#### The problem:
Please reproduce the data in full, exactly as it stands.

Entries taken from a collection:
--- --- ---

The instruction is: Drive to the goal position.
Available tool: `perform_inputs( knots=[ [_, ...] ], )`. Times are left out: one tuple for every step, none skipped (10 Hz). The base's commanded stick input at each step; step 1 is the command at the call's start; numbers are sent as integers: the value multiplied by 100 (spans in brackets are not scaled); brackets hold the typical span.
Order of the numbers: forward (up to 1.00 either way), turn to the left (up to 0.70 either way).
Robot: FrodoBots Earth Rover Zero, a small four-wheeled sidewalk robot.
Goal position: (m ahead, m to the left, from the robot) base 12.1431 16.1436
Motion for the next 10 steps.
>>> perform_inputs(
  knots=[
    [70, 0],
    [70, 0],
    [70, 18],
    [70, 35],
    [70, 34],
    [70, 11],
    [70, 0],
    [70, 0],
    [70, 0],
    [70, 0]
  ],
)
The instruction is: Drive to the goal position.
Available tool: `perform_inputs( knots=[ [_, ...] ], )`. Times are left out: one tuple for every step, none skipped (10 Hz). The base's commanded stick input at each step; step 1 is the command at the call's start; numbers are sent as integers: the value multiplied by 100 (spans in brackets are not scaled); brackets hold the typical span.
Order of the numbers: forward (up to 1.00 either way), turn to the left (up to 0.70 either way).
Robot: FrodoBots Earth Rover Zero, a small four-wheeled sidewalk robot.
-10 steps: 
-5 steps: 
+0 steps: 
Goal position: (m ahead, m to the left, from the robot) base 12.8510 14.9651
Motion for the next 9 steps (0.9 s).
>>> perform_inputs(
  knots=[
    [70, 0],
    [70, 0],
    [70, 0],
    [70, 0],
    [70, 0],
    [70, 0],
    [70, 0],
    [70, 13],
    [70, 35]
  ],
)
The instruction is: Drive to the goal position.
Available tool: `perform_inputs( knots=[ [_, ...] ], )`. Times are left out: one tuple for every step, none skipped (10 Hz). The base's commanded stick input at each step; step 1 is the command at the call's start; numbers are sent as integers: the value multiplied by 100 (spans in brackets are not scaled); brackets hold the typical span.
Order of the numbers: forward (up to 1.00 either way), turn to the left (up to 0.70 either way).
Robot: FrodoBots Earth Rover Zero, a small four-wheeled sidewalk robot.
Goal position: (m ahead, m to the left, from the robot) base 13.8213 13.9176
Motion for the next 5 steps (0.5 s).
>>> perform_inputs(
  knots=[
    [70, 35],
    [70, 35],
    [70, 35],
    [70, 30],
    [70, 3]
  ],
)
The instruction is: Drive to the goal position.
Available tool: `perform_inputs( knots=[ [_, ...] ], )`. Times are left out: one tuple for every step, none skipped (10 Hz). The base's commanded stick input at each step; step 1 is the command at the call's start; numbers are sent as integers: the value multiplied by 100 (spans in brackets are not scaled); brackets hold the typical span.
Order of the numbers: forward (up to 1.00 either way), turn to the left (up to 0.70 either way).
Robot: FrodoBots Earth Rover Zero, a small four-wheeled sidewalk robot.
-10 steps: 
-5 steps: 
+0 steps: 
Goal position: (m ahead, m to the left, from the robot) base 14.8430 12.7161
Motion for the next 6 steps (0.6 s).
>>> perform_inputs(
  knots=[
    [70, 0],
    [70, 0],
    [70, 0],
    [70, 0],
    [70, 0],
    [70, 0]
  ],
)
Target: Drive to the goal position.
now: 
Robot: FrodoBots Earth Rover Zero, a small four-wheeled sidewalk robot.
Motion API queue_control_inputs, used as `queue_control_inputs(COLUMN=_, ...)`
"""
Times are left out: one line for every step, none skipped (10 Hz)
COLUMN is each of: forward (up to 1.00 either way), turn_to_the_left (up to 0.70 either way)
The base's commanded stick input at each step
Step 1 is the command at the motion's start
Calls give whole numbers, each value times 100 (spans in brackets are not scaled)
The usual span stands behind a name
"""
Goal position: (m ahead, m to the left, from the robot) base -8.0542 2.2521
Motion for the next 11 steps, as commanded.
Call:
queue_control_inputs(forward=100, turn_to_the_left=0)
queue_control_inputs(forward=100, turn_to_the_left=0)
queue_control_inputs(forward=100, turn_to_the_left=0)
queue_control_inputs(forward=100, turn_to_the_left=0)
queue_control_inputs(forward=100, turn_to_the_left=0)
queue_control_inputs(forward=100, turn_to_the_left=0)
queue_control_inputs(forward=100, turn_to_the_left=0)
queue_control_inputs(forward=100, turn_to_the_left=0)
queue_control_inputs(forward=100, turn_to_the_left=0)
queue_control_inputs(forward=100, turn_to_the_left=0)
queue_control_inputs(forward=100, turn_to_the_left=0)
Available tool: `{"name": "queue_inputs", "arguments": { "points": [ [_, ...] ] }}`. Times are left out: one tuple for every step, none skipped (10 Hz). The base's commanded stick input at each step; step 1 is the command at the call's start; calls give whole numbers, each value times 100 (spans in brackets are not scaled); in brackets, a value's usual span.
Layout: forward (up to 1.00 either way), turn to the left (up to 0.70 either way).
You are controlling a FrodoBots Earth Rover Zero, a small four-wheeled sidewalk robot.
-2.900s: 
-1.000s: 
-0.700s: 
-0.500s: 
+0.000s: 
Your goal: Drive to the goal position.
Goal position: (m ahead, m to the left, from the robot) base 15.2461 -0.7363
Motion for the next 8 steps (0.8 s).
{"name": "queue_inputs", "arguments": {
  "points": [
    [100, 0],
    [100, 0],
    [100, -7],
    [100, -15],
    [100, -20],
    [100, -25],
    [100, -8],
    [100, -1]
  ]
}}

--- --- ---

#### Answer to this task:
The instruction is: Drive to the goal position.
Available tool: `perform_inputs( knots=[ [_, ...] ], )`. Times are left out: one tuple for every step, none skipped (10 Hz). The base's commanded stick input at each step; step 1 is the command at the call's start; numbers are sent as integers: the value multiplied by 100 (spans in brackets are not scaled); brackets hold the typical span.
Order of the numbers: forward (up to 1.00 either way), turn to the left (up to 0.70 either way).
Robot: FrodoBots Earth Rover Zero, a small four-wheeled sidewalk robot.
Goal position: (m ahead, m to the left, from the robot) base 12.1431 16.1436
Motion for the next 10 steps.
>>> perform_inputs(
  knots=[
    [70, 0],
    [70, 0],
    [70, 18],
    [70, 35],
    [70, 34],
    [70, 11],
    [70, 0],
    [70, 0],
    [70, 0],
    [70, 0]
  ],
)
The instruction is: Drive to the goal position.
Available tool: `perform_inputs( knots=[ [_, ...] ], )`. Times are left out: one tuple for every step, none skipped (10 Hz). The base's commanded stick input at each step; step 1 is the command at the call's start; numbers are sent as integers: the value multiplied by 100 (spans in brackets are not scaled); brackets hold the typical span.
Order of the numbers: forward (up to 1.00 either way), turn to the left (up to 0.70 either way).
Robot: FrodoBots Earth Rover Zero, a small four-wheeled sidewalk robot.
-10 steps: 
-5 steps: 
+0 steps: 
Goal position: (m ahead, m to the left, from the robot) base 12.8510 14.9651
Motion for the next 9 steps (0.9 s).
>>> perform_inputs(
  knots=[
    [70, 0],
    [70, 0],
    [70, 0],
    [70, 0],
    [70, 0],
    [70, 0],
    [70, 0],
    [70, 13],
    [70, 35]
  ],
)
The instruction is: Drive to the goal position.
Available tool: `perform_inputs( knots=[ [_, ...] ], )`. Times are left out: one tuple for every step, none skipped (10 Hz). The base's commanded stick input at each step; step 1 is the command at the call's start; numbers are sent as integers: the value multiplied by 100 (spans in brackets are not scaled); brackets hold the typical span.
Order of the numbers: forward (up to 1.00 either way), turn to the left (up to 0.70 either way).
Robot: FrodoBots Earth Rover Zero, a small four-wheeled sidewalk robot.
Goal position: (m ahead, m to the left, from the robot) base 13.8213 13.9176
Motion for the next 5 steps (0.5 s).
>>> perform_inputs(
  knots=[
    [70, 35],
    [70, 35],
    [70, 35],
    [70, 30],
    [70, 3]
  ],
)
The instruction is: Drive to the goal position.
Available tool: `perform_inputs( knots=[ [_, ...] ], )`. Times are left out: one tuple for every step, none skipped (10 Hz). The base's commanded stick input at each step; step 1 is the command at the call's start; numbers are sent as integers: the value multiplied by 100 (spans in brackets are not scaled); brackets hold the typical span.
Order of the numbers: forward (up to 1.00 either way), turn to the left (up to 0.70 either way).
Robot: FrodoBots Earth Rover Zero, a small four-wheeled sidewalk robot.
-10 steps: 
-5 steps: 
+0 steps: 
Goal position: (m ahead, m to the left, from the robot) base 14.8430 12.7161
Motion for the next 6 steps (0.6 s).
>>> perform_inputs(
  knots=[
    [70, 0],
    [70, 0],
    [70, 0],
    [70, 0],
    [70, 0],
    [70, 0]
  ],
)
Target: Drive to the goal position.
now: 
Robot: FrodoBots Earth Rover Zero, a small four-wheeled sidewalk robot.
Motion API queue_control_inputs, used as `queue_control_inputs(COLUMN=_, ...)`
"""
Times are left out: one line for every step, none skipped (10 Hz)
COLUMN is each of: forward (up to 1.00 either way), turn_to_the_left (up to 0.70 either way)
The base's commanded stick input at each step
Step 1 is the command at the motion's start
Calls give whole numbers, each value times 100 (spans in brackets are not scaled)
The usual span stands behind a name
"""
Goal position: (m ahead, m to the left, from the robot) base -8.0542 2.2521
Motion for the next 11 steps, as commanded.
Call:
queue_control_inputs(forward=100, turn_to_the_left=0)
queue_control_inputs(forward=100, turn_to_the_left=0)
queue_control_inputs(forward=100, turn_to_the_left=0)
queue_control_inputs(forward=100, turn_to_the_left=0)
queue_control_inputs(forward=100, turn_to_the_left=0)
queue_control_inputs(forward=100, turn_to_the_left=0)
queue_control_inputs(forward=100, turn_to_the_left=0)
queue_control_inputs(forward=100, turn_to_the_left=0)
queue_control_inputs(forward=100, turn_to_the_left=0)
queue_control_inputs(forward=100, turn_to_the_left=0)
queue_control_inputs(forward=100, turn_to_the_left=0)
Available tool: `{"name": "queue_inputs", "arguments": { "points": [ [_, ...] ] }}`. Times are left out: one tuple for every step, none skipped (10 Hz). The base's commanded stick input at each step; step 1 is the command at the call's start; calls give whole numbers, each value times 100 (spans in brackets are not scaled); in brackets, a value's usual span.
Layout: forward (up to 1.00 either way), turn to the left (up to 0.70 either way).
You are controlling a FrodoBots Earth Rover Zero, a small four-wheeled sidewalk robot.
-2.900s: 
-1.000s: 
-0.700s: 
-0.500s: 
+0.000s: 
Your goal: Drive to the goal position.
Goal position: (m ahead, m to the left, from the robot) base 15.2461 -0.7363
Motion for the next 8 steps (0.8 s).
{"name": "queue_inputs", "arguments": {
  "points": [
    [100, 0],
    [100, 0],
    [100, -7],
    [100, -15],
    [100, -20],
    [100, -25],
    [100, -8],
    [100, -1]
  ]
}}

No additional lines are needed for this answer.